Pour avoir une idée encore plus nette de l’impertinence d’utilisation aveugle des conclusions de ce rapport, on doit consulter les annexes du rapport. Surtout la section de la méthodologie. On peut y lire :

« […] l’impact économique et les statistiques sur l’emploi présenté dans cette étude excluent l’estimation des activités déplacées ou cannibalisées. »

En somme, on conclut que Facebook apporte une plus-value importante à l’économie canadienne si l’on oublie le déplacement des emplois et des retombées économiques.

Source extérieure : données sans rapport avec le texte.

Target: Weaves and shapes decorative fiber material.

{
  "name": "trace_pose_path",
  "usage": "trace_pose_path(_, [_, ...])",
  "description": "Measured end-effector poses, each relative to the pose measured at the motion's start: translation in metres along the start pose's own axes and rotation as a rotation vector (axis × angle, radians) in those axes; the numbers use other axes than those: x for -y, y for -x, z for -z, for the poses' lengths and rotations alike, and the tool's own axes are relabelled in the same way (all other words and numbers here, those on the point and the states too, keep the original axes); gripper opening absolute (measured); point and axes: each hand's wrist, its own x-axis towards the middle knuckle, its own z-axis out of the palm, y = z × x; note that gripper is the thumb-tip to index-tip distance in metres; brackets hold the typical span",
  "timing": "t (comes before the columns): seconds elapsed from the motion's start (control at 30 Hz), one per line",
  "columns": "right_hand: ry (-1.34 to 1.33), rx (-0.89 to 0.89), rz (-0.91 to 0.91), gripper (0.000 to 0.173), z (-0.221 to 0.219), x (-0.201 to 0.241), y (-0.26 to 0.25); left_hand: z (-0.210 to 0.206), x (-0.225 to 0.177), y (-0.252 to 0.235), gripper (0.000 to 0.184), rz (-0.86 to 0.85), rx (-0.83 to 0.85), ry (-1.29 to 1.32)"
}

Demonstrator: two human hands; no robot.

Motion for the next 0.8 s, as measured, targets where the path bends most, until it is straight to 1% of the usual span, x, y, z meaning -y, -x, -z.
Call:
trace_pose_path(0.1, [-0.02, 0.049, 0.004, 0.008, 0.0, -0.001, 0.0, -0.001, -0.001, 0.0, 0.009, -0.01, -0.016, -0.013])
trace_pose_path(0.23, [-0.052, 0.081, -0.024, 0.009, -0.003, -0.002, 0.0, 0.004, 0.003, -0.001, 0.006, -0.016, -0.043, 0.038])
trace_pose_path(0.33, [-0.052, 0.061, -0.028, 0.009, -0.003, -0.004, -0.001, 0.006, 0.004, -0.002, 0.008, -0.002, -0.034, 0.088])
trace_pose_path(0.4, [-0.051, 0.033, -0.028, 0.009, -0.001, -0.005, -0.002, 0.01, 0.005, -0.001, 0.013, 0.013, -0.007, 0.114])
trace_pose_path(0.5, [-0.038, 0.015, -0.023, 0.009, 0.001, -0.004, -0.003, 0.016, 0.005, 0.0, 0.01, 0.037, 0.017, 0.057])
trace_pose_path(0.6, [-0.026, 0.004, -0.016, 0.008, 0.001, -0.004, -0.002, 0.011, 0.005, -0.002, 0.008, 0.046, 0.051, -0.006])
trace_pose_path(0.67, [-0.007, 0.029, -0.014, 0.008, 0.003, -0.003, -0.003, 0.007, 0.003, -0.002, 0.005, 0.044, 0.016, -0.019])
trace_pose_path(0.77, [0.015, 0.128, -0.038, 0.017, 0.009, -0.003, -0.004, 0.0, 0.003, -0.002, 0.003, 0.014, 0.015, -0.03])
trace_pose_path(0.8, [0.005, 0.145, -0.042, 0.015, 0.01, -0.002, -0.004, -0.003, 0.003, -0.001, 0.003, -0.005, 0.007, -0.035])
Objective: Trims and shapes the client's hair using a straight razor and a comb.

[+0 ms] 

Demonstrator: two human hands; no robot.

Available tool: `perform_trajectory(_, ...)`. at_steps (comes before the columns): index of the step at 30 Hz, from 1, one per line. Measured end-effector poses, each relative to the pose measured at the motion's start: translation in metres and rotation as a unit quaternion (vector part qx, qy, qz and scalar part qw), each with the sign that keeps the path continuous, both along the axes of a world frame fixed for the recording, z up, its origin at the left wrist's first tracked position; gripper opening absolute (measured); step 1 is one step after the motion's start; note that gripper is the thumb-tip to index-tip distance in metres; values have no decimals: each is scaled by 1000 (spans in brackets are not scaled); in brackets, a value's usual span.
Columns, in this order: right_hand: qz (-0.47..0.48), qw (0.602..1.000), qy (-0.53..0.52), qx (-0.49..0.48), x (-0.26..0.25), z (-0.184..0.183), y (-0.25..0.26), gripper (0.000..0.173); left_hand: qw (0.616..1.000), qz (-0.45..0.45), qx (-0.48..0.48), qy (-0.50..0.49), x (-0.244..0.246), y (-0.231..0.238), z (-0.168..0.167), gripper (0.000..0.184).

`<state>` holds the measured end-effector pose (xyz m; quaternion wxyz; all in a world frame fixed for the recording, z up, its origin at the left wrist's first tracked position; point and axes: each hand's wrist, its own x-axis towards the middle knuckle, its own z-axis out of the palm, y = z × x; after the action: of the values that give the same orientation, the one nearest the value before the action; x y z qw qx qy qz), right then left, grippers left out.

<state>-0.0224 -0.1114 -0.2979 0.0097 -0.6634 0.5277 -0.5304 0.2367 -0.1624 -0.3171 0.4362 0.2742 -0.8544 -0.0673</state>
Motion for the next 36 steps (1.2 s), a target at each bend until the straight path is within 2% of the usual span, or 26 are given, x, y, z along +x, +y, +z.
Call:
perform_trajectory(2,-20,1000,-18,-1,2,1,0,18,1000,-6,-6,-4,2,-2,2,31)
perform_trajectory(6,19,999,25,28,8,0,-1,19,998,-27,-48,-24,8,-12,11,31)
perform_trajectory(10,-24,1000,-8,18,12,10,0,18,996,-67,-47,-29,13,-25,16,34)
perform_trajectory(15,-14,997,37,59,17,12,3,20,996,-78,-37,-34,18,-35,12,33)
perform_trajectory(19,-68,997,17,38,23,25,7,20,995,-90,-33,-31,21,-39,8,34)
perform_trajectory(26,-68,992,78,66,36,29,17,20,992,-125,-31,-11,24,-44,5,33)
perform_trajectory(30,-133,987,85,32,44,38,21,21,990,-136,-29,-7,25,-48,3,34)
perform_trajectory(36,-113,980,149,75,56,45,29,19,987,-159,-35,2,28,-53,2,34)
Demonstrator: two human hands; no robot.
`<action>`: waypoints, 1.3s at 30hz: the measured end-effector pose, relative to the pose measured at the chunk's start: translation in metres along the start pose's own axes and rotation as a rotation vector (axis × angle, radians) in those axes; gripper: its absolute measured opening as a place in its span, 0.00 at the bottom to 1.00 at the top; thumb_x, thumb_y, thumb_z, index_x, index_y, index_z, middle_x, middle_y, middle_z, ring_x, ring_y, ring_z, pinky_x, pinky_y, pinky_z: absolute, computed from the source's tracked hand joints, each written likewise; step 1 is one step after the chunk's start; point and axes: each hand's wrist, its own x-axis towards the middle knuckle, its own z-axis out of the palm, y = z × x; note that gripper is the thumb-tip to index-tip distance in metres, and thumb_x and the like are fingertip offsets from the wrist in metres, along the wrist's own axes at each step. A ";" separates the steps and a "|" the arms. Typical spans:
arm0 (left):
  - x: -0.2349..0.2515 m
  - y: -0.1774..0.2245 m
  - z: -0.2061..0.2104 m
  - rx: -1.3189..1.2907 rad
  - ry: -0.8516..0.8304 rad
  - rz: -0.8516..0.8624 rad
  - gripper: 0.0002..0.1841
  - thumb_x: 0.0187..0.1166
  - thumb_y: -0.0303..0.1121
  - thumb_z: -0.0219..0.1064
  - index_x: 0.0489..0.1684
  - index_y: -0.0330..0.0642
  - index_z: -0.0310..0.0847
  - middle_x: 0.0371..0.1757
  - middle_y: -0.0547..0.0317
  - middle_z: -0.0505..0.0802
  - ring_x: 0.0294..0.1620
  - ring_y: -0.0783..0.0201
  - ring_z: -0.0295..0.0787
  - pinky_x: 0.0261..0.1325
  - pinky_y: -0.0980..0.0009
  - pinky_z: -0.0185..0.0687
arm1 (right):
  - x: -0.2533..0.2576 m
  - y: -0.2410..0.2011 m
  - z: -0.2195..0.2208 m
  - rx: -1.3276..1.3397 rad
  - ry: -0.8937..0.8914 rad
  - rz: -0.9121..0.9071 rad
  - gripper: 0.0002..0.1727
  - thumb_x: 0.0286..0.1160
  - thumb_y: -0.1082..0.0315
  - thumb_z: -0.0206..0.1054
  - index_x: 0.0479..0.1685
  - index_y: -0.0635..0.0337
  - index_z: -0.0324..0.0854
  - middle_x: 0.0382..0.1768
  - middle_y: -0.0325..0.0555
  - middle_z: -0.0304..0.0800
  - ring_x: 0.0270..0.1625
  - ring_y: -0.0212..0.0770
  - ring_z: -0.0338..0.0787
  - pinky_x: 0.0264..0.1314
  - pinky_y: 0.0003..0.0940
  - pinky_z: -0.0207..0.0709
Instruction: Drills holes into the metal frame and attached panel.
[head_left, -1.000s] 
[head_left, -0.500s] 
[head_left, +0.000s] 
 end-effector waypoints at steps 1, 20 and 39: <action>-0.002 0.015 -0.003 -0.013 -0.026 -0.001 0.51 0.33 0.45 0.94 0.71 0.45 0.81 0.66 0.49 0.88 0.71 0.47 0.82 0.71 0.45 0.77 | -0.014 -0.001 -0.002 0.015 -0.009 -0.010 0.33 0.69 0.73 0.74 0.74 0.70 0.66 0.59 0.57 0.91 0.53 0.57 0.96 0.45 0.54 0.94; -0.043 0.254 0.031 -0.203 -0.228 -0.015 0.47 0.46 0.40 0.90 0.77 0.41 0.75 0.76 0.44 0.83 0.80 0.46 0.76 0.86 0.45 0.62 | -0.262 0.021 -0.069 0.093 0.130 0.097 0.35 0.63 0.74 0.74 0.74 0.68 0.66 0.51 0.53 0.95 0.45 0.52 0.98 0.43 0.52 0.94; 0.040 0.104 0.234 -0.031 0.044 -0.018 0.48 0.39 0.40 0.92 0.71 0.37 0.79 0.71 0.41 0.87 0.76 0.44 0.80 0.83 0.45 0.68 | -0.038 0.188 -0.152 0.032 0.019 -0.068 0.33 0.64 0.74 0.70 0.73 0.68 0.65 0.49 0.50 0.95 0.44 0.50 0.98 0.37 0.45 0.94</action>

En d’autres termes, les emplois crées par Facebook sont peut-être simplement des emplois existant auparavant sous d’autres formes dans les médias traditionnels.

L’extrait suivant est savoureux à ce sujet:

« […] l’étude estime l’impact économique […] en excluant les activités déplacées des médias non connectés ».

Donc, tous les revenus publicitaires perdus par les journaux, les revues, les stations de télévision, les stations de radio, etc. ne sont pas soustraient des retombées positives liées à l’arrivée de l’entreprise. En somme, on déshabille Pierre pour habiller Paul, mais on affirme que la société a plus de vêtements à se mettre sur le dos et négligeant la nouvelle réalité de Pierre.[ii]

Maintenant, si l’on tentait d’évaluer l’impact économique de la perte générée par l’utilisation à des fins personnelles de Facebook au travail? Voilà une analyse potentiellement intéressante pour évaluer l’impact économique du réseau-social.

On a beau être critique, toute entreprise ou tout groupe de pression a ce type de stratégie. Tout groupe d’intérêt ou toute société cherche à démontrer un résultat favorable à sa cause. Un rapport de consultant a toujours ses limites, c’est la règle première du jeu. Dis-moi qui te paye, je te dirai le résultat de ton analyse.

 

 


[i] Les extraits du rapport de Deloitte sont le résultat d’une traduction libre de l’auteur puisque rapport original était écrit en anglais.

 

[ii] Le terme « Saint » a été retiré de ce texte pour permettre à l’article de ne pas utiliser un langage religieux ostentatoire.